--- START ---
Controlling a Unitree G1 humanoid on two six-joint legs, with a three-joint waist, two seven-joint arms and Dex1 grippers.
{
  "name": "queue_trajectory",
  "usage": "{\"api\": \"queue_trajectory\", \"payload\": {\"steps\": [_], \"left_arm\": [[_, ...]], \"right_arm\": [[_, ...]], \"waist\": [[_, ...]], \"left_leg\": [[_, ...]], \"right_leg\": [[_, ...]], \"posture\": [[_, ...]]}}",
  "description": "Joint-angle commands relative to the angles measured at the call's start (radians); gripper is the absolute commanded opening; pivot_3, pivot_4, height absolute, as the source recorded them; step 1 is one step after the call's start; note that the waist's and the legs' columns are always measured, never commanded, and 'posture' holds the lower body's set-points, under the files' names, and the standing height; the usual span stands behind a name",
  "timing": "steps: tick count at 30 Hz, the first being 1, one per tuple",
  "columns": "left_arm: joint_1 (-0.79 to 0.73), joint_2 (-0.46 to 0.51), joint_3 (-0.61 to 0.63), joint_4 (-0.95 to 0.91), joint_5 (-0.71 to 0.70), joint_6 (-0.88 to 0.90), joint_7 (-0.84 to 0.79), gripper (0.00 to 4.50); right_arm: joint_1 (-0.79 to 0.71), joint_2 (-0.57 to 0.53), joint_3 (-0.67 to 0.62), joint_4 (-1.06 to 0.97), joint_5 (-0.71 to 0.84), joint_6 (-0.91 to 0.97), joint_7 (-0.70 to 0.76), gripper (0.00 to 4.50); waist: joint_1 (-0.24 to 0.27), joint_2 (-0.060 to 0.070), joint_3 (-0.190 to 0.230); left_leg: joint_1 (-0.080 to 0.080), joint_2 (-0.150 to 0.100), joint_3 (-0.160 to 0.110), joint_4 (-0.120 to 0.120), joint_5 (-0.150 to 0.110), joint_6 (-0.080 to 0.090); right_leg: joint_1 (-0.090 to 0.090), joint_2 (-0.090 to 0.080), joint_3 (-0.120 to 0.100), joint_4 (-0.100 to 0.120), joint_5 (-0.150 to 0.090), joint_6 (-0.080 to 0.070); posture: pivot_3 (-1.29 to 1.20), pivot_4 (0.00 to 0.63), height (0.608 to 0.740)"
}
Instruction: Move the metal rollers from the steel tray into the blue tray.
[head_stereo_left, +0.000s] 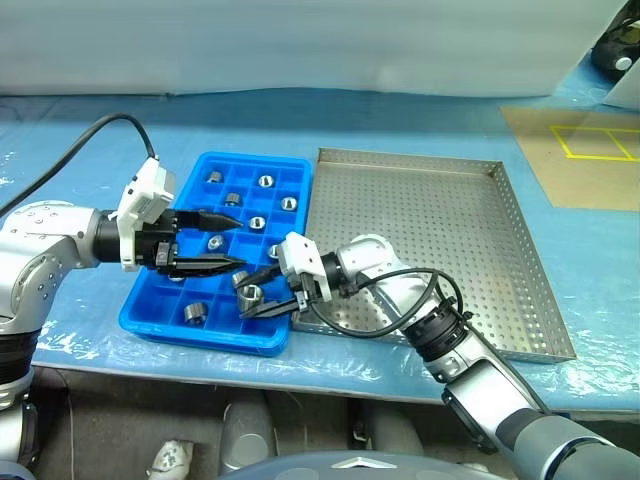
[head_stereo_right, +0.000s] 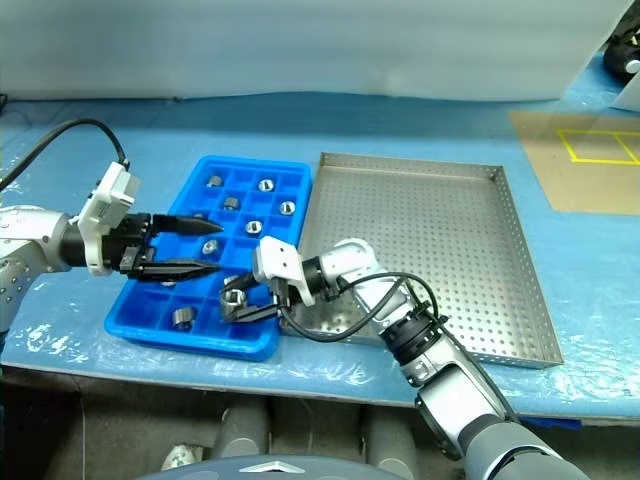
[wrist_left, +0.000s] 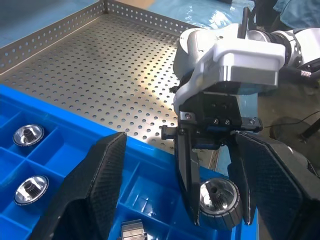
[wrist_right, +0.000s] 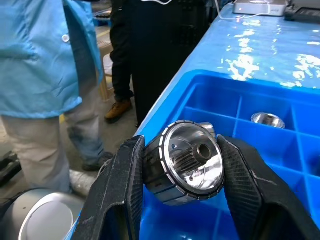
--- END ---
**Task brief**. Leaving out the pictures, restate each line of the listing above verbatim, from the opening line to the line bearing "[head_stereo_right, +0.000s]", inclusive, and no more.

**Answer for this exercise**.
Controlling a Unitree G1 humanoid on two six-joint legs, with a three-joint waist, two seven-joint arms and Dex1 grippers.
{
  "name": "queue_trajectory",
  "usage": "{\"api\": \"queue_trajectory\", \"payload\": {\"steps\": [_], \"left_arm\": [[_, ...]], \"right_arm\": [[_, ...]], \"waist\": [[_, ...]], \"left_leg\": [[_, ...]], \"right_leg\": [[_, ...]], \"posture\": [[_, ...]]}}",
  "description": "Joint-angle commands relative to the angles measured at the call's start (radians); gripper is the absolute commanded opening; pivot_3, pivot_4, height absolute, as the source recorded them; step 1 is one step after the call's start; note that the waist's and the legs' columns are always measured, never commanded, and 'posture' holds the lower body's set-points, under the files' names, and the standing height; the usual span stands behind a name",
  "timing": "steps: tick count at 30 Hz, the first being 1, one per tuple",
  "columns": "left_arm: joint_1 (-0.79 to 0.73), joint_2 (-0.46 to 0.51), joint_3 (-0.61 to 0.63), joint_4 (-0.95 to 0.91), joint_5 (-0.71 to 0.70), joint_6 (-0.88 to 0.90), joint_7 (-0.84 to 0.79), gripper (0.00 to 4.50); right_arm: joint_1 (-0.79 to 0.71), joint_2 (-0.57 to 0.53), joint_3 (-0.67 to 0.62), joint_4 (-1.06 to 0.97), joint_5 (-0.71 to 0.84), joint_6 (-0.91 to 0.97), joint_7 (-0.70 to 0.76), gripper (0.00 to 4.50); waist: joint_1 (-0.24 to 0.27), joint_2 (-0.060 to 0.070), joint_3 (-0.190 to 0.230); left_leg: joint_1 (-0.080 to 0.080), joint_2 (-0.150 to 0.100), joint_3 (-0.160 to 0.110), joint_4 (-0.120 to 0.120), joint_5 (-0.150 to 0.110), joint_6 (-0.080 to 0.090); right_leg: joint_1 (-0.090 to 0.090), joint_2 (-0.090 to 0.080), joint_3 (-0.120 to 0.100), joint_4 (-0.100 to 0.120), joint_5 (-0.150 to 0.090), joint_6 (-0.080 to 0.070); posture: pivot_3 (-1.29 to 1.20), pivot_4 (0.00 to 0.63), height (0.608 to 0.740)"
}
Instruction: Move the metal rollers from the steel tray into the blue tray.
[head_stereo_left, +0.000s] 
[head_stereo_right, +0.000s] 

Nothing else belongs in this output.